▸ TASK STATEMENT
Start the output with the opening line of the listing below and continue, reproducing each line exactly, up to and including the line that contains "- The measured".
▬▬▬▬▬▬▬▬▬▬
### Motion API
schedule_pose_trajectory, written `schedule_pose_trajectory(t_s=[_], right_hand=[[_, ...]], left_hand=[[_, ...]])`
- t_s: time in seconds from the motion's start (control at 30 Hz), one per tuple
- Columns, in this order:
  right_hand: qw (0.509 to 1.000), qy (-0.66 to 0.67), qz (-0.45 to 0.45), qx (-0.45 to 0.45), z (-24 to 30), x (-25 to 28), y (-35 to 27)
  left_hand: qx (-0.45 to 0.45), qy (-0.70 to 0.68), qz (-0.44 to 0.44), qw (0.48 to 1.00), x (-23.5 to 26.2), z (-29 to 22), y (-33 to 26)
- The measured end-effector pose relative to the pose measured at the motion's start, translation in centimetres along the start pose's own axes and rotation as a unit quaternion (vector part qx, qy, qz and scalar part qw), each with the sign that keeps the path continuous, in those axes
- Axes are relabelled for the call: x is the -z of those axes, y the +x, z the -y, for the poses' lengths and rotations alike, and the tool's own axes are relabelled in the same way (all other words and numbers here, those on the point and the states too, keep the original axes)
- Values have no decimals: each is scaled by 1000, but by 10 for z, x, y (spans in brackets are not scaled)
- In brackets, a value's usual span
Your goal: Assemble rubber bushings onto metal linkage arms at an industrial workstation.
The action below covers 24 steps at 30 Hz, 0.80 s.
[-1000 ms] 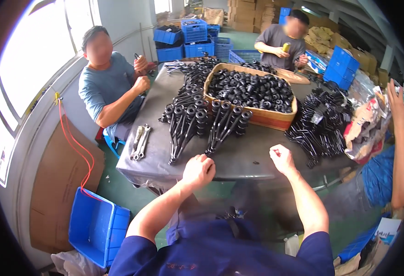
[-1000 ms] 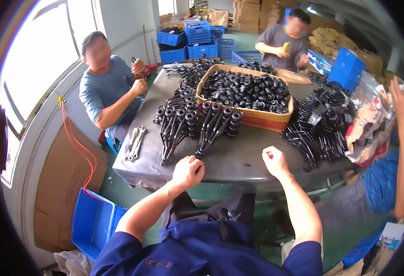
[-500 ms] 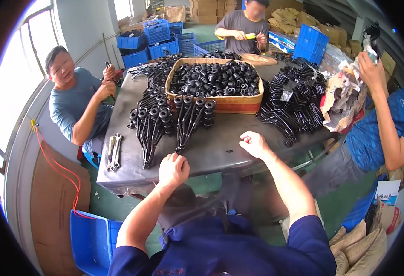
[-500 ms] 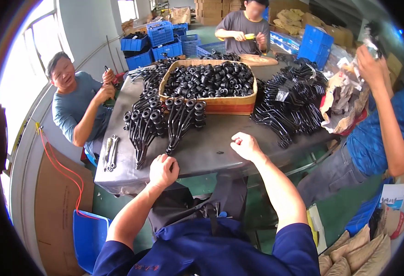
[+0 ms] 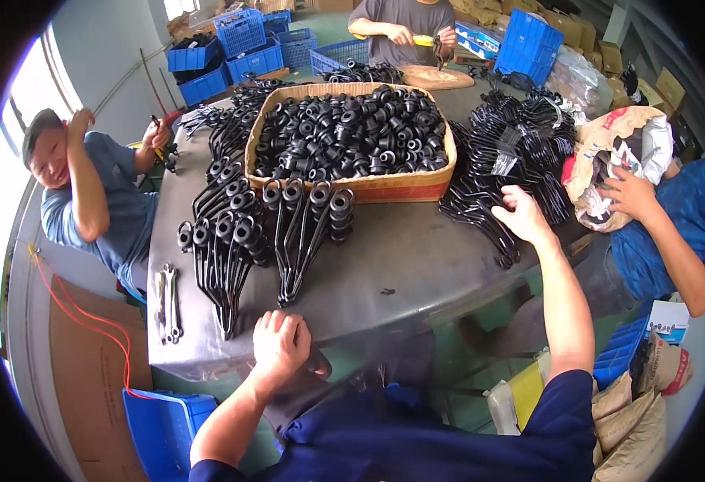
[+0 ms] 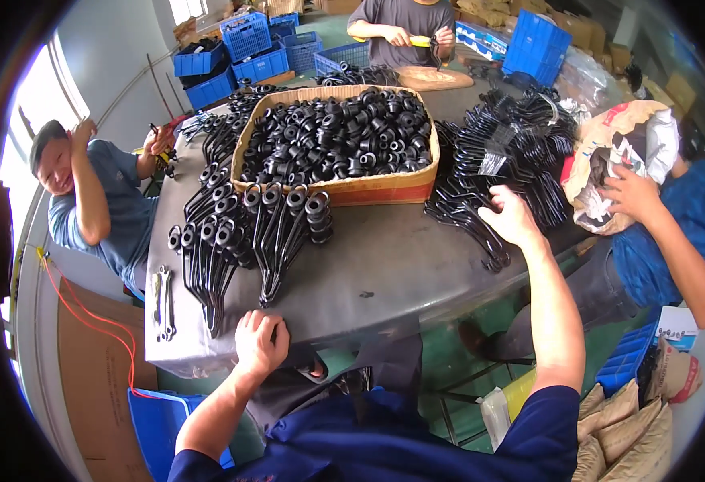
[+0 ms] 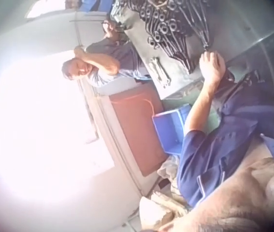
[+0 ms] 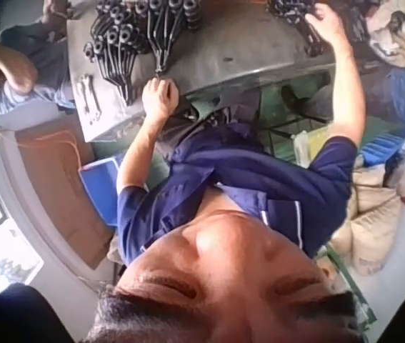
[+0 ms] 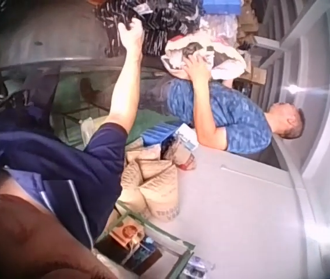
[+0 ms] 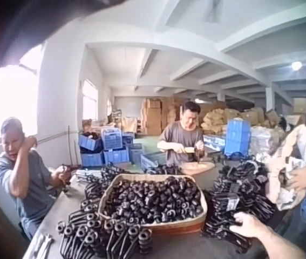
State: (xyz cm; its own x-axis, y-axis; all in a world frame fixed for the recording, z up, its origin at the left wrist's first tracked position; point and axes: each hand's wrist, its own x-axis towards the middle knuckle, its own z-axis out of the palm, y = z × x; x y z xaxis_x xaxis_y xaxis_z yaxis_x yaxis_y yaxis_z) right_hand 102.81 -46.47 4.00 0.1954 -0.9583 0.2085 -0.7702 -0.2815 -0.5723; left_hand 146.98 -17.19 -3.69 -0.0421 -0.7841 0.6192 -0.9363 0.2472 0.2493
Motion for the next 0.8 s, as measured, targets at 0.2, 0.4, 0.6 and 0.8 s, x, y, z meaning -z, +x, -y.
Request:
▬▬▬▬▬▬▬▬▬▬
▸ EXPECTED ANSWER
### Motion API
schedule_pose_trajectory, written `schedule_pose_trajectory(t_s=[_], right_hand=[[_, ...]], left_hand=[[_, ...]])`
- t_s: time in seconds from the motion's start (control at 30 Hz), one per tuple
- Columns, in this order:
  right_hand: qw (0.509 to 1.000), qy (-0.66 to 0.67), qz (-0.45 to 0.45), qx (-0.45 to 0.45), z (-24 to 30), x (-25 to 28), y (-35 to 27)
  left_hand: qx (-0.45 to 0.45), qy (-0.70 to 0.68), qz (-0.44 to 0.44), qw (0.48 to 1.00), x (-23.5 to 26.2), z (-29 to 22), y (-33 to 26)
- The measured end-effector pose relative to the pose measured at the motion's start, translation in centimetres along the start pose's own axes and rotation as a unit quaternion (vector part qx, qy, qz and scalar part qw), each with the sign that keeps the path continuous, in those axes

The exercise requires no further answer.